Just Read: Listening to Physiology instead of a Wearable for Weight Loss

Comparison Wearable induced vs Physiologic  induced weight loss 161003
Comparison Wearable induced vs Physiologic induced weight loss 161003 (View on Flickr.com)

After reading the study about the impact of (a certain type of) wearable devices on weight loss (See: Just Read: Study – Wearables don’t improve weight loss – can you outrun a bad diet? ) – answer, not much – I also read this study at the same time that focused on exercise and diet in a very different way, and had much different outcomes.

In Mark S, Toit S Du, Noakes TD, et al. A successful lifestyle intervention model replicated in diverse clinical settings. South African Med. J. 2016;106(8):763. Available at: http://www.samj.org.za/index.php/samj/article/view/10136 [Accessed October 2, 2016], a few conventional and unconventional things were tried in a group of willing subjects interested in weight loss:

  1. Behavioral intervention – variable timeframe (conventional)
  2. Caloric restriction until the reaching of weight goal, including fat, sugar, refined cardohydrate restriction (conventional)
  3. NO moderate or vigorous exercise until weight goal achieved (UNconventional)
  4. HIGH fat diet after weight goal achieved (UNconventional>

Foods consumed on the maintenance diet included beef, poultry, fish, eggs, oils, moderate amounts of hard cheeses, and small amounts of nuts, nut butters, seeds and berries.

I can’t determine the actual time to follow-up for the groups, but it looks to be around 2 years, which is the same time as the group in the wearables study. Therefore, I charted the two groups (S1 and S2, for “site 1” and “site 2” in rural practices in British Columbia, Canada) along side the results of the subjects in the wearable study, above (click to enlarge).

Lots of caveats

  • The interventions were different, however both interventions involved manipulation of diet. For the wearables subjects, it was caloric restriction and low-fat (high carbohydrate). For the Canadian subjects it was caloric restriction initially, and then transition to high fat (low carbohydrate).
  • The populations are different, and the starting weights of the subjects makes it hard to compare % weight loss, although to my eyes, they started out pretty close in weight
  • Neither study controlled for diet, meaning there was no comparison group of people who didn’t have their diet manipulated

This is also the part where conflict of interest disclosures are important.

For the wearables article:

Conflict of Interest Disclosures: Dr Jakicic reported receiving an honorarium for serving on the Scientific Advisory Board for Weight Watchers International; serving as principal investigator on a grant to examine the validity of activity monitors awarded to the University of Pittsburgh by Jawbone Inc; and serving as a co-investigator on grants awarded to the University of Pittsburgh by HumanScale, Weight Watchers International, and Ethicon/Covidien. Dr Rogers reported serving as principal investigator on a grant awarded to the University of Pittsburgh by Weight Watchers International. Dr Marcus reported receiving an honorarium for serving on the Scientific Advisory Board for Weight Watchers International. No other disclosures were reported.

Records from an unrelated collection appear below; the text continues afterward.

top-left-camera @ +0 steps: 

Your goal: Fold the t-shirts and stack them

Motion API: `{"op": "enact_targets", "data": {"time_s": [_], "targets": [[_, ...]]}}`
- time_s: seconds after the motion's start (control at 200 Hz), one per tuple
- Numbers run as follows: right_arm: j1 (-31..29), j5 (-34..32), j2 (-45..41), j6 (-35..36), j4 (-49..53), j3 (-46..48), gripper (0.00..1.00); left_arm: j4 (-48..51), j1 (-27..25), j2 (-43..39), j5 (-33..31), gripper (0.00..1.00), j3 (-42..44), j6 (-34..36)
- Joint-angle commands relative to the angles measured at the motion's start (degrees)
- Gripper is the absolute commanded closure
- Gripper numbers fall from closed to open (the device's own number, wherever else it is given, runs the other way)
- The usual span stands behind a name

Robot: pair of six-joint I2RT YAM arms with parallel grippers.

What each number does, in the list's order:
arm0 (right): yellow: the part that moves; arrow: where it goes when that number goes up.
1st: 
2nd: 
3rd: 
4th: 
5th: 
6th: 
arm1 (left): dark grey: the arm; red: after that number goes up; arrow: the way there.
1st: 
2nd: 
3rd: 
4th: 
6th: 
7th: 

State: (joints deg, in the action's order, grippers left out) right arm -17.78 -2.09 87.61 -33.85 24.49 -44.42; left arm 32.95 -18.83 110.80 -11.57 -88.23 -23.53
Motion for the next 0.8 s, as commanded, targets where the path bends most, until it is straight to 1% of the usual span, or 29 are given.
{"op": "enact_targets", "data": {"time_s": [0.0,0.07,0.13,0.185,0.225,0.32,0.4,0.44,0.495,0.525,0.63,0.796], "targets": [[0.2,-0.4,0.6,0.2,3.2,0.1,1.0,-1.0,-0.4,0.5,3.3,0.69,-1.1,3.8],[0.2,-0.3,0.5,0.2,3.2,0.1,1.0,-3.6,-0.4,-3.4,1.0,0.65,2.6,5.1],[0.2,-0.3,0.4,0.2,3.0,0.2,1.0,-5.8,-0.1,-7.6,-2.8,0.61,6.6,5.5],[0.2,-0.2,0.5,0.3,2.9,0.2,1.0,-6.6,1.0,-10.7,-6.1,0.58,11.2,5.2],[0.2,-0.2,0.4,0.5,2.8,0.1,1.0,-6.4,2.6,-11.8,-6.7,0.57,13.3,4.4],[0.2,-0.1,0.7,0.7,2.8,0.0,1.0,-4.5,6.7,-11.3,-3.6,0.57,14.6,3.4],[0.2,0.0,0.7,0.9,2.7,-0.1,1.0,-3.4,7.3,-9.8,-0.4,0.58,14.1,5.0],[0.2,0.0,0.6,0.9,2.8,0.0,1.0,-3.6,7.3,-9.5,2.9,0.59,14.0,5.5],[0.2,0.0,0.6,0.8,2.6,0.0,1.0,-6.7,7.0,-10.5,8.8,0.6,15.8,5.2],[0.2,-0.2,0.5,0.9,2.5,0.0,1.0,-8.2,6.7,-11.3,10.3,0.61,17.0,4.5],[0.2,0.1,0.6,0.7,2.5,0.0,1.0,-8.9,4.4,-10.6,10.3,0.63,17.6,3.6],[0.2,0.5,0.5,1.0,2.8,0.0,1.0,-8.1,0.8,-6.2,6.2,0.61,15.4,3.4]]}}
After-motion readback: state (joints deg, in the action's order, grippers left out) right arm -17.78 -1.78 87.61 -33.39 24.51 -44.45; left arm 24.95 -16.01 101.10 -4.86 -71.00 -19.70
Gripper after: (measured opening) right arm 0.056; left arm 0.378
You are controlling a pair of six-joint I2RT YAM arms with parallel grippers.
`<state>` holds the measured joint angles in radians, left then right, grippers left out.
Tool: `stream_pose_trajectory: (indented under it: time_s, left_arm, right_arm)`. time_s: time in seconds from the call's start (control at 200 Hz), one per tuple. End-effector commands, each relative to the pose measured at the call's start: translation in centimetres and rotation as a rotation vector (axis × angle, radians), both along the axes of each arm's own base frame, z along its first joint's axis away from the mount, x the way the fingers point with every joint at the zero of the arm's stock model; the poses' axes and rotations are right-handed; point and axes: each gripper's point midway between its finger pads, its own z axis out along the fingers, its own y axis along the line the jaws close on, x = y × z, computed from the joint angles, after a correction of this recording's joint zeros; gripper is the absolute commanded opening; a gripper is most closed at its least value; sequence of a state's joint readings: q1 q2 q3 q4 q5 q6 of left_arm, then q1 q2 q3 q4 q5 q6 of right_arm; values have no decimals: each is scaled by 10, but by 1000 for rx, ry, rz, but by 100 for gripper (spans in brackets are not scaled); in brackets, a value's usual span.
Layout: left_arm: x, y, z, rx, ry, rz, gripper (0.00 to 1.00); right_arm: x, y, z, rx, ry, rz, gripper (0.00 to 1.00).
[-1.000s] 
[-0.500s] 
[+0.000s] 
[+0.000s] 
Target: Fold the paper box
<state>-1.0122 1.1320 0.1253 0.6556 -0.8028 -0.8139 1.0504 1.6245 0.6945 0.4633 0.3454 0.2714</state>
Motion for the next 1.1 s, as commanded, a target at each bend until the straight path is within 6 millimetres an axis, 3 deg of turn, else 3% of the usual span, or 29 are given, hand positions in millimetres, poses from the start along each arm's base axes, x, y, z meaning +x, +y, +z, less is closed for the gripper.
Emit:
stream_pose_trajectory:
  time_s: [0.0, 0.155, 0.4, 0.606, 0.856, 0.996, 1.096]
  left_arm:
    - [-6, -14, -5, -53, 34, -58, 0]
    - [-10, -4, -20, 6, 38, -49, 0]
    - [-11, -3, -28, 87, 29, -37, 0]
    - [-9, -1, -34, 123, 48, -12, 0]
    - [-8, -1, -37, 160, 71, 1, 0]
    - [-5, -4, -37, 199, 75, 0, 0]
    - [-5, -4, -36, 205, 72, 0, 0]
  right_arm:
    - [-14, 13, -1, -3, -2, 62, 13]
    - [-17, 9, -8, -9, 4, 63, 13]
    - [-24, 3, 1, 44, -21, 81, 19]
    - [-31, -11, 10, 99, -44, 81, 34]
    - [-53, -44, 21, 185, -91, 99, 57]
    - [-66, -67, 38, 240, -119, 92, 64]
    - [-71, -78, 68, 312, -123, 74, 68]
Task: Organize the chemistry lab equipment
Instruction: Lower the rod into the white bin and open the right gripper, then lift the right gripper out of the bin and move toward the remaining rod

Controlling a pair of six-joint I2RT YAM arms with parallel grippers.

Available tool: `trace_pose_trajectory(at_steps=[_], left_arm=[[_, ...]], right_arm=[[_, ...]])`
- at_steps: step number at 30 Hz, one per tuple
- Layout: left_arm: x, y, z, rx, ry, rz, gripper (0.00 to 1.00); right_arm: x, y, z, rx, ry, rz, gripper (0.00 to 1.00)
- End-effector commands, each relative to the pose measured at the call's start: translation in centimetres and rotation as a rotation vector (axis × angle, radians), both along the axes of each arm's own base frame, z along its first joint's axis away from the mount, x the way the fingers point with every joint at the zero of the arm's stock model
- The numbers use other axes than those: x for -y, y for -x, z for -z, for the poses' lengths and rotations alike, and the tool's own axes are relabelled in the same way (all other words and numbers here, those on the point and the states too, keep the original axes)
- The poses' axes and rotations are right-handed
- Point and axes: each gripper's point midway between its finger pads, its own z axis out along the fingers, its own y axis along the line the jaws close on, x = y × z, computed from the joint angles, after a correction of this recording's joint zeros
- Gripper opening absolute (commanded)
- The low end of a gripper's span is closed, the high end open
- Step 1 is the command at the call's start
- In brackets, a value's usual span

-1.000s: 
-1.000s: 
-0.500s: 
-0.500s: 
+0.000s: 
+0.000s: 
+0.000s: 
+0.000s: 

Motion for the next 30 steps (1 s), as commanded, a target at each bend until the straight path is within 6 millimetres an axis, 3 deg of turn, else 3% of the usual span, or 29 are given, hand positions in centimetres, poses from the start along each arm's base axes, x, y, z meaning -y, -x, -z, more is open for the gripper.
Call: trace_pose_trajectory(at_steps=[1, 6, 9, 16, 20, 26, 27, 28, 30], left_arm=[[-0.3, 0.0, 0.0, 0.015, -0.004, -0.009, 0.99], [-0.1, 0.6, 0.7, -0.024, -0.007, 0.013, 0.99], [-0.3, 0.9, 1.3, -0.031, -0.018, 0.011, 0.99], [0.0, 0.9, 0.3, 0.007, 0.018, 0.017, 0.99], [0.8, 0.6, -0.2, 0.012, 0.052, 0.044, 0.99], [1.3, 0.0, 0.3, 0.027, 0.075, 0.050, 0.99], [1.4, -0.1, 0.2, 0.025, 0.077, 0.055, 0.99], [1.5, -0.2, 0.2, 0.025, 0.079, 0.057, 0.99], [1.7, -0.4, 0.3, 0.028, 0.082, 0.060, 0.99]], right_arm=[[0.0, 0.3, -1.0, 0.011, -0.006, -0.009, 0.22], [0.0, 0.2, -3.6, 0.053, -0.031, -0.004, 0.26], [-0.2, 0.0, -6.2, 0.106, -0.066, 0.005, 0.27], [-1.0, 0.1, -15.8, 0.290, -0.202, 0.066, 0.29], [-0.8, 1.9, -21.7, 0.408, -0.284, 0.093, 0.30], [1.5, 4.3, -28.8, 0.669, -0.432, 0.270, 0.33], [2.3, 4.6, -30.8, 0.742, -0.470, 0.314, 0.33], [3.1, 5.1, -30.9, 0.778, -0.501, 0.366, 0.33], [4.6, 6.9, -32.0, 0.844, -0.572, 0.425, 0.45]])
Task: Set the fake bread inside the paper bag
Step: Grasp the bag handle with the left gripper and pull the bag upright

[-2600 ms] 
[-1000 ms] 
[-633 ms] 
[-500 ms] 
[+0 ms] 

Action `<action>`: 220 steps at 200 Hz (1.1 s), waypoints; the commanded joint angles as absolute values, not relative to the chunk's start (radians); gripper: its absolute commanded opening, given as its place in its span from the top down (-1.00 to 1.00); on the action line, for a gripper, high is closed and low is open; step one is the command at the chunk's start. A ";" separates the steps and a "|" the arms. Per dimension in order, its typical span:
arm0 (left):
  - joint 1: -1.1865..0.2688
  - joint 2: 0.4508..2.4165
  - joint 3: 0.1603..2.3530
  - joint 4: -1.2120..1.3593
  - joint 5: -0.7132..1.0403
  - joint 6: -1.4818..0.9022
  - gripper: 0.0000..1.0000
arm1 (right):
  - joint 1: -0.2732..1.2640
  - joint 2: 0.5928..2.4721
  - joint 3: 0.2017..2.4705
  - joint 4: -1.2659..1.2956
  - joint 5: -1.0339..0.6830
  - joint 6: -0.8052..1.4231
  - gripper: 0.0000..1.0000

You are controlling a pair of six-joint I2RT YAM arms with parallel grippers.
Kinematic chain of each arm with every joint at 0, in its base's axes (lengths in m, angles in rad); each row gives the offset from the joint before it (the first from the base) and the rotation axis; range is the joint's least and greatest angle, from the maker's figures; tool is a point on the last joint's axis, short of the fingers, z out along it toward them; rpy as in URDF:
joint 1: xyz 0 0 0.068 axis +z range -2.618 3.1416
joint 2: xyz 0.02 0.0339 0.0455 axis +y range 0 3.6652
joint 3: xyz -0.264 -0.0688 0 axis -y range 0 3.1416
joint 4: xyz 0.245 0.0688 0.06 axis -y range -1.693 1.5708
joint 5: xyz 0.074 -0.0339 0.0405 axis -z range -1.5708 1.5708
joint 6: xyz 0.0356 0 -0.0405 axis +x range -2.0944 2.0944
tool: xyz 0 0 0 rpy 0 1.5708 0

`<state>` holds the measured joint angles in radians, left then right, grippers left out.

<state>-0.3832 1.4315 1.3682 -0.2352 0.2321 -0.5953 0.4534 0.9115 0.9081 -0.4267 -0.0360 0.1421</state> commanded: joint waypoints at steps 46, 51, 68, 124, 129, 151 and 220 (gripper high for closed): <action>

For the lifestyle intervention article:

Conflicts of interest. SDT, KN, DC, MM, SVDS and JF have no conflicts of interest to declare. SM is the founder of a sole proprietorship, Approach Analytics, providing analytical support to clinical and public health initiatives. JW is on the Scientic Advisory Board for Atkins Nutritionals Inc. and has accepted honoraria and travel expenses to attend meetings. TN is the author of the books Lore of Running and Waterlogged and co-author of e Real Meal Revolution, Raising Superheroes and Challenging Beliefs. All royalties from the sales of e Real Meal Revolution and Raising Superheroes and related activities are donated to the Noakes Foundation, of which he is the chairman and which funds research on insulin resistance, diabetes and nutrition as directed by its Board of Directors. Money from the sale of other books is donated to the Tim and Marilyn Noakes Sports Science Research Trust, which funds the salary of a senior researcher at the University of Cape Town, South Africa. The research focuses on the study of skeletal muscle in African mammals with some overlap to the study of type 2 diabetes in carnivorous mammals and of the e ects of (scavenged) sugar consumption on free- living (wild) baboons.

The unconventionality of the the intervention is mentioned in the article as something that was hard for others to accept:

Despite the rigour of our quality improvement process, our efforts to communicate the merits of this intervention to health system administrators met with a frustrating lack of uptake. This is not surprising, given that the research literature has many competing ‘solutions’ for the epidemics of obesity and diabetes,[15] many of which are difficult to falsify.[16]

From my understanding of the culture of medicine, something like this written in a scholarly article is usually a vast understatement.

The next several months/years are going to be exciting in this part of health, now that we have a better understanding of physiology and newer tools to (potentially) change our environment and our behavior (maybe).